Lessons Learned from Google Mobile: Apps Need Instrumentation

Published in

@ Promoted

6 min readAug 11, 2022

Many apps don’t have instrumentation in the form of usage stats and alarms when they’re first launched. Often these features aren’t prioritized, either because leadership believes them to be not as important as other features, or because they are hard to implement. This can be a huge problem for reasons that I’ll get into below.

Usage stats and experimentation are crucial in understanding user behavior, and by extension they are key to growing your market as quickly as possible and avoiding expensive pitfalls along the way. Furthermore, usage stats are required for alarms in production. If you don’t have these practices in place, then your team is potentially leaving a massive chunk of revenue on the table.

Also, not all instrumentation comes in the form of logged stats. I’m going to talk about user studies, which falls under the instrumentation umbrella, but is often overlooked entirely in the design and development process. User studies are a critical tool in understanding how your users see your app, and can unlock insights with minimal investment on your part.

Case Study

Although I hail from Maps, here’s a cautionary example from another big mobile team I worked with at Google. Details and numbers are changed, but the spirit of the lesson remains intact. This mobile team once updated their entire UI with Material Design back in 2016. The update was developed with a build-time configuration switch, so that a single binary couldn’t contain both the old and the new UI.

After months of internal dogfooding, Google launched Material Design across the board with great fanfare. As part of the launch, this mobile team released a new version of their app on the App Store alongside many other highly-visible Google properties, with Material in the spotlight. All went (seemingly) as planned, and the mobile team had cupcakes to celebrate.

Almost two years later, a backend engineer working on the project noticed that servers were over-provisioned for the amount of traffic the app was generating in production. What was going on? The backend team did some archaeology and found that capacity estimates were based on traffic when the app first launched, several years ago. But that didn’t make sense — current traffic was almost 40% less than those initial numbers, even though daily active users had more than doubled. How could that be?

It turned out that although DAU had doubled, usage of that backend feature had dropped nearly 75%. Frantic meetings were called, eventually looping in the mobile team. The mobile team quickly confirmed that usage of that feature in their app had taken a nosedive compared to earlier numbers.

A senior PM convened a series of user studies around the app, and discovered a likely culprit for the drop in feature usage: The Material Design update of the feature’s entry point had deleted a labeled button in the UI, and replaced it with a Floating Action Button (FAB), which contained only an inscrutable icon. Some users in the study didn’t know what this icon meant and were afraid to tap the FAB. Other users didn’t notice the FAB at all, despite its colorful prominence. Only a minority of users even tried to use the FAB. For the most part, users in the study assumed that Google had dropped the feature from the app entirely!

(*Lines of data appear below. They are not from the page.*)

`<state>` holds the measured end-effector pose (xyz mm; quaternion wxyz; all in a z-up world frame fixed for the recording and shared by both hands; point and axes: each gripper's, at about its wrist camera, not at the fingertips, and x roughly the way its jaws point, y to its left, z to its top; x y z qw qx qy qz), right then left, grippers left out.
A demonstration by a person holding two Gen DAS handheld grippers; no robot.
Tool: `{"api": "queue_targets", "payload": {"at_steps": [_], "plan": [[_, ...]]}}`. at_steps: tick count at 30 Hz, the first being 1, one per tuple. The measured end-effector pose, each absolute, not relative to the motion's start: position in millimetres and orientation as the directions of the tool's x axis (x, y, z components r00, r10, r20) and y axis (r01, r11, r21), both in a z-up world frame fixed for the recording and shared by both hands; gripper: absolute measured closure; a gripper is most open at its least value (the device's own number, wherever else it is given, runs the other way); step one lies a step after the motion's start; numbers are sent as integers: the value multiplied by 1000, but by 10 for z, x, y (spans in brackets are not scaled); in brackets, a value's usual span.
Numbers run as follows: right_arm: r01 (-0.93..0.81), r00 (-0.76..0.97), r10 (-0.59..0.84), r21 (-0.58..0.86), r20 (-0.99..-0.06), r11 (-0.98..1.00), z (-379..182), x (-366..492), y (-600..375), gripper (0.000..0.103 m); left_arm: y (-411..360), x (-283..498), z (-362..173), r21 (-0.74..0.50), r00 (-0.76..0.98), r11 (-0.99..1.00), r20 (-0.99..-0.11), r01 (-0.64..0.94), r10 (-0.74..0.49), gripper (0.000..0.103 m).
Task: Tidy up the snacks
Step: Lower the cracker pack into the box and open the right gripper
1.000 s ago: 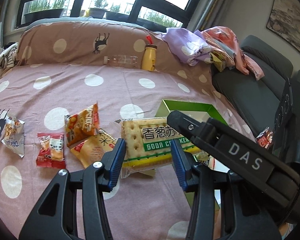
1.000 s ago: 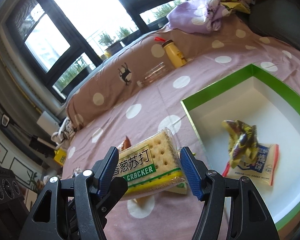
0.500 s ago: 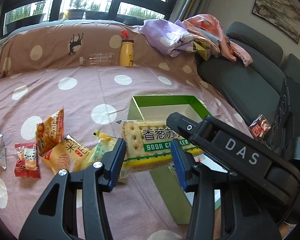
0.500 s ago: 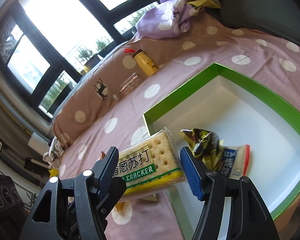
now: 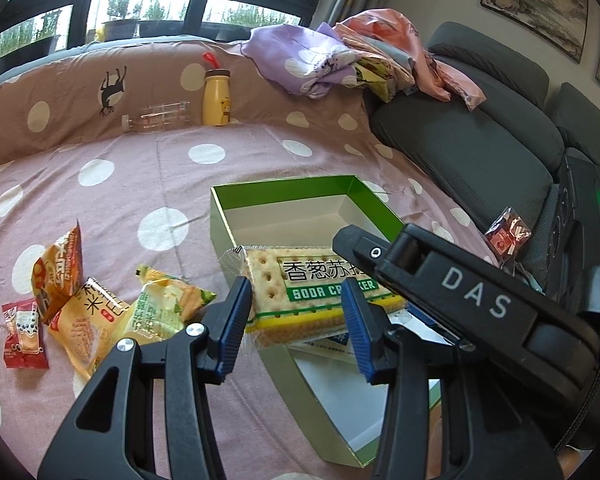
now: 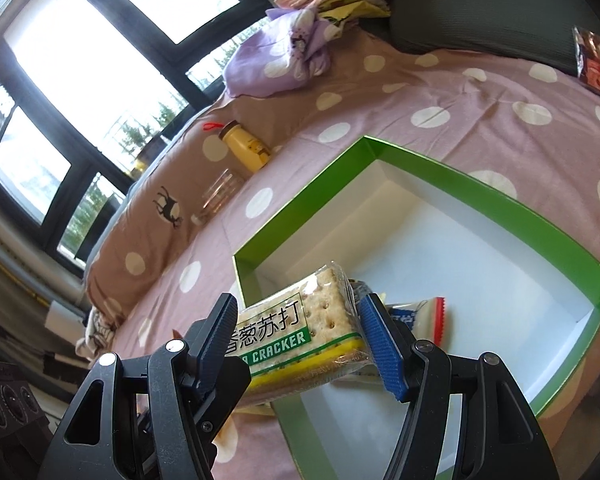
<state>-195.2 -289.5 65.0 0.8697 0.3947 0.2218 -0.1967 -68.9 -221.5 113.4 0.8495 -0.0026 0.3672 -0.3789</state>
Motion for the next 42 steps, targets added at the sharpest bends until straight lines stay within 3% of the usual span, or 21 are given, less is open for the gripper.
{"api": "queue_targets", "payload": {"at_steps": [42], "plan": [[676,731,-276,605,-624,421,452,-2250,-3320,36,-2744,-655,966,-333,272,608,-671,720,-690,57]]}}
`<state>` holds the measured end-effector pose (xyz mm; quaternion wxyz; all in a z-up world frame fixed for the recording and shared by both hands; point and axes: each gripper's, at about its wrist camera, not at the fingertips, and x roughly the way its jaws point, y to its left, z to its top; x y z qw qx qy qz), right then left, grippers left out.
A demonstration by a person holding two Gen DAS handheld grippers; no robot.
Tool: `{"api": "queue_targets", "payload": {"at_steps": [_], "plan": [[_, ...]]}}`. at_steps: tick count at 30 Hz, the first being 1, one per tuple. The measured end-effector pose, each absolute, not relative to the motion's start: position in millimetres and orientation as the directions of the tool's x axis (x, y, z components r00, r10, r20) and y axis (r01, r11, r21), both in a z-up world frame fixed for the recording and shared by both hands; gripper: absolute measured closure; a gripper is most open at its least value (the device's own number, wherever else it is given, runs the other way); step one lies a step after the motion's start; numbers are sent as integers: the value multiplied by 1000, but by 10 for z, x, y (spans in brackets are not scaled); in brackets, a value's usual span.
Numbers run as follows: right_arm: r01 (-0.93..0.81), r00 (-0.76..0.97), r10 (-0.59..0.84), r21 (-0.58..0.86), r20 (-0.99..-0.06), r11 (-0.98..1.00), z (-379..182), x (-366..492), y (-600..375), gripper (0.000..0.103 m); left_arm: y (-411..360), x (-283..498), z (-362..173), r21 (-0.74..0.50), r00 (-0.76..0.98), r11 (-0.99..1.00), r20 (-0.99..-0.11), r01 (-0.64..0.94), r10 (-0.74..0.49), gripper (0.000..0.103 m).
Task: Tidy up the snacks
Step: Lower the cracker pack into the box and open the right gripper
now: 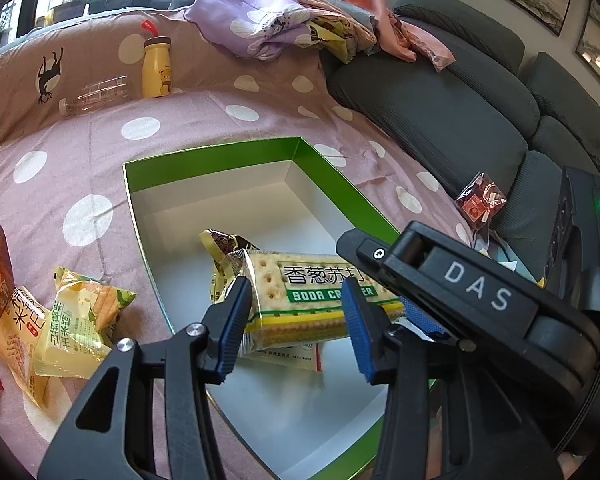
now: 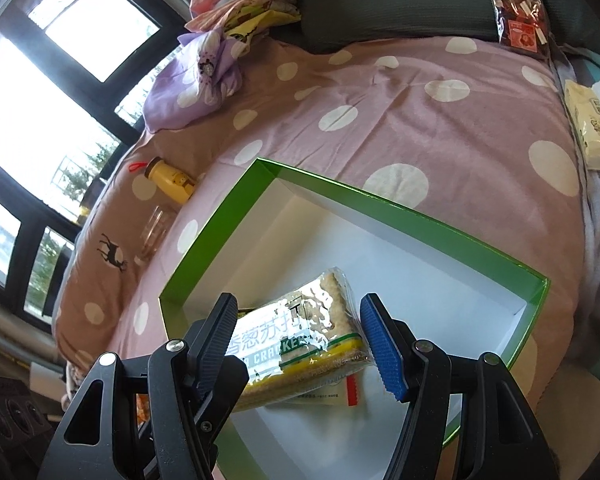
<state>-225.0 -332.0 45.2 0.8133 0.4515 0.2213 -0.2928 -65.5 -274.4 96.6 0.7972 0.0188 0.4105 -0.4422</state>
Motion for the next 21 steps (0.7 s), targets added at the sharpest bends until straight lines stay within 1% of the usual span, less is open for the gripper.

It seemed likely that users in production would behave the same way. The PM arranged for a test. By this time in the app’s lifecycle, there was a robust experimentation framework in place, and user interaction logging had been a practice for years. The team launched an experiment in which they put a text label on the FAB — contrary to Material guidelines, but necessary for the test.

The results were conclusive. Users who saw the text label flocked to the feature, and showed nearly 30% more usage compared to the control group. It was undeniably stat sig and the team acted on the result. A Material Design refresh in 2019 created better affordances for the feature, including omnipresent text labels, and usage improved remarkably.

Unfortunately for the team, and for Google, usage of this feature as measured by a percentage of overall user base never recovered to pre-Material levels. It turned out that most power users, who thought the feature missing, had already switched to competing apps with strong ecosystems and were loathe to switch back.

The postmortem was interesting.

What Went Right: Logging and Instrumentation

The mobile team had implemented detailed user interaction logging many years ago, and so it was easy to compare numbers pre- and post-Material. This made the discrepancy easy to spot, once the team knew what they were looking for.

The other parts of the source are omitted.